Il semble évident que les représentations réciproques tendent à influencer les attentes réciproques (Merton, 1948; Räty, Leinonen, & Snellman, 2002; Rosenthal & Jacobson, 1968; Seyfried & Chung, 2002). Monceau (2008) parle de la préoccupation des enseignants de voir les parents se transformer en parents d’élèves. Ils souhaiteraient une présence parentale à l’école qui s’informe sur la scolarité des enfants. Les attentes des enseignants ne

sont pas toutefois similaires à tous les niveaux scolaires. Selon Deslandes & Rousseau (2007), au secondaire, les enseignants attendent des parents un suivi serré des jeunes dans la gestion de leur temps, alors qu’au primaire, ils sollicitent un accompagnement dans les devoirs à domicile. Toutefois, malgré l’importante de l’implication parentale dans des devoirs, pour la réussite des élèves, ces tâches assignées à l’élève par l’enseignant pour réaliser en dehors des heures de classe constituent le plus souvent une importante source de tension entre l’école et la famille (Francis, 2008; Francis & Milova, 2011; Glasman, 2005) et ne semblent pas non plus rallier la communauté scientifique (Chouinard, Archambault, & Rheault, 2006). Une étude de Girardin & Schmutz (2014) montre en effet que les enseignants partagent l’idée liée quant à la pertinence de cette pratique pédagogique pour les élèves, mais ils tiennent pour acquis que les parents doivent comprendre les logiques scolaires et s’approcher de l’école. Toutefois, les auteurs relèvent des contraintes liées au contexte et au faible capital familial qui freinent la disponibilité de certains parents et limitent les actions pour encadrer leurs enfants dans des devoirs et leçons. Rubie-Davies, Hattie & Hamilton (2006) montrent, par ailleurs, que lorsque les attentes sont explicitement formulées, elles influencent positivement la réussite des élèves.

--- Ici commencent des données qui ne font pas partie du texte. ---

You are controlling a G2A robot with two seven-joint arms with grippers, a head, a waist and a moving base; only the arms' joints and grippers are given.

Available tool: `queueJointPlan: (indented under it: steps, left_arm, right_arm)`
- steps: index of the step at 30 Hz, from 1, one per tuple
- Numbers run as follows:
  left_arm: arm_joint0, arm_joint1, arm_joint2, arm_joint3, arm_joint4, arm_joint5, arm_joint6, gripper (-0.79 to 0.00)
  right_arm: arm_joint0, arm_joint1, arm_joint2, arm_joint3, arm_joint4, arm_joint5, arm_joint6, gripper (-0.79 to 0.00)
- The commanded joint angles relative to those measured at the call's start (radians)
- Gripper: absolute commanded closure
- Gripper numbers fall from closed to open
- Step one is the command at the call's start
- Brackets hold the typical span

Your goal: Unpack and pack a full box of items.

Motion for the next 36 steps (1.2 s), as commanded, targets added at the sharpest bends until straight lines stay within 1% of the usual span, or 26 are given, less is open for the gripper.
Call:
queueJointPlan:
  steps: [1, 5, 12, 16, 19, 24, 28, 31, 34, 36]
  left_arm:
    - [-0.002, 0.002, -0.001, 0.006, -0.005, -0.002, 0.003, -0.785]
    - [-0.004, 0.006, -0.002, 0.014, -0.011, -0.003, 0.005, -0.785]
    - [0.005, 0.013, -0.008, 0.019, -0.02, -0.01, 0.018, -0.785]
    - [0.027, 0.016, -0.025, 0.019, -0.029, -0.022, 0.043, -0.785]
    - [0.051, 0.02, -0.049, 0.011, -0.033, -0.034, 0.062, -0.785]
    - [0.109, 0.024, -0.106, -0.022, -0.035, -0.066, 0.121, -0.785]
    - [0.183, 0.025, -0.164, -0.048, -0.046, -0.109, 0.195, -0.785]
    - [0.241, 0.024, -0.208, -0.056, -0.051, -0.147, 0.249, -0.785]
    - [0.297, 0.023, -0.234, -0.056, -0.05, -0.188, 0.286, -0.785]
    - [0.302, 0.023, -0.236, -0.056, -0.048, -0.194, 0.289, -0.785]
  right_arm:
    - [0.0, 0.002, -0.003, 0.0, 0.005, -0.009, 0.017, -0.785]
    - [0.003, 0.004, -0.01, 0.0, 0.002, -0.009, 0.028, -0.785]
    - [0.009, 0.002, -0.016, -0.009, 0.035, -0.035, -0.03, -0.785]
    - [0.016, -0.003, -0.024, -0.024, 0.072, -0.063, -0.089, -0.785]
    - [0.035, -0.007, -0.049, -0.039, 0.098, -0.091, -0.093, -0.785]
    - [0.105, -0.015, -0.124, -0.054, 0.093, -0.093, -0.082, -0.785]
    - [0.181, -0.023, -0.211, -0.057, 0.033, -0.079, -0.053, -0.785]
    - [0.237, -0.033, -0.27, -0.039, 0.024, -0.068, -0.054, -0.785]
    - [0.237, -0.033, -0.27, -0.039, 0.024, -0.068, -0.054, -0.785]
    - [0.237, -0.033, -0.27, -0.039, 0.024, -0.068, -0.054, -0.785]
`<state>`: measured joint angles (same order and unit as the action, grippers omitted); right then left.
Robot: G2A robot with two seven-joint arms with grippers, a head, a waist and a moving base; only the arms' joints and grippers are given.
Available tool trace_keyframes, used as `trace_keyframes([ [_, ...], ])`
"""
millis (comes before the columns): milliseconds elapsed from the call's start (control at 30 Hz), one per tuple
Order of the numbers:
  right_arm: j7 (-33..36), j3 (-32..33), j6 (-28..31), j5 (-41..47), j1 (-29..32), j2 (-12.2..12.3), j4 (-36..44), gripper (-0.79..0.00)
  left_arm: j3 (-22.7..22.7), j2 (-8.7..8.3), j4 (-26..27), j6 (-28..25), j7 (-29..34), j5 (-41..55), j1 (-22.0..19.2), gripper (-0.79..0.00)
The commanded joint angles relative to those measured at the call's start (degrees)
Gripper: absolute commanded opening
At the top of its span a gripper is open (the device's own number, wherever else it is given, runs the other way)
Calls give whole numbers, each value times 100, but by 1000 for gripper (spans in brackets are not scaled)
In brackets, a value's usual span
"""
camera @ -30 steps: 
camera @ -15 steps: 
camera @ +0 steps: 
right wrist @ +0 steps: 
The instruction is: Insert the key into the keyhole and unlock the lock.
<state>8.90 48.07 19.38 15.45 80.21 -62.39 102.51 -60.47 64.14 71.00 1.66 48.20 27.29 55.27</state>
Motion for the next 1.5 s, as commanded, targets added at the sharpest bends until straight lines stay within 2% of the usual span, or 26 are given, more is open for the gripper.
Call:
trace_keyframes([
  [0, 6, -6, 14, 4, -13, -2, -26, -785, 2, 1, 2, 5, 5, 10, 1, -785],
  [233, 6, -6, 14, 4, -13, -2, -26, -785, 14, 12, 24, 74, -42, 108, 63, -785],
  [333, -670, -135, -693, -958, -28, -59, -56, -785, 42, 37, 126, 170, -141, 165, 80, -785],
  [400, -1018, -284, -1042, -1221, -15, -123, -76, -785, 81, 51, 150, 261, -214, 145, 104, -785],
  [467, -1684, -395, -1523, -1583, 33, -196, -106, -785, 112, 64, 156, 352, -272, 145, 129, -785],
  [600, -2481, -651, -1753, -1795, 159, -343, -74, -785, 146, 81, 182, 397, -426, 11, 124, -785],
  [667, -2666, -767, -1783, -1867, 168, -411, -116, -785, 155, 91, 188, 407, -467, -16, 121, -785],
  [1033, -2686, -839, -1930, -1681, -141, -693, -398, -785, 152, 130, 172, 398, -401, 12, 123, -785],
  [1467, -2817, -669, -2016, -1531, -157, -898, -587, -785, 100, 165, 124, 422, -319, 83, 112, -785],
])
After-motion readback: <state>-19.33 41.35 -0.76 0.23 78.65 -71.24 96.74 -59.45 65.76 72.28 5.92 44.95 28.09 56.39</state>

Les parents, quant à eux, indépendamment de leur condition ou de leur position sociale, s’attendent à être informés du vécu scolaire de leurs enfants et attendent que le personnel scolaire soit compétent. Dans une étude de Prévôt (2008), 81 % des 2492 parents questionnés expriment leur grand désir d’être informés du fonctionnement de leurs enfants à l’école, de leurs droits et de leurs devoirs comme parent face à l’école. Une recherche de Kanouté (2007) en milieux défavorisés souligne le désir des parents de voir le milieu scolaire se transformer en un univers convivial où chaque enfant est reconnu et respecté dans sa singularité et où le parent se sent accueilli. Bref, les parents souhaitent avoir plus de détails sur le vécu quotidien des établissements scolaires pour être plus au courant des besoins de leurs enfants. En plus de leur soif d’information, un besoin de formation est aussi manifesté chez certains parents pour mieux faire face à la parentalité. Toutefois, selon une étude de (Goutard, 2010), ce besoin se révèle plus intense chez les parents de jeunes enfants.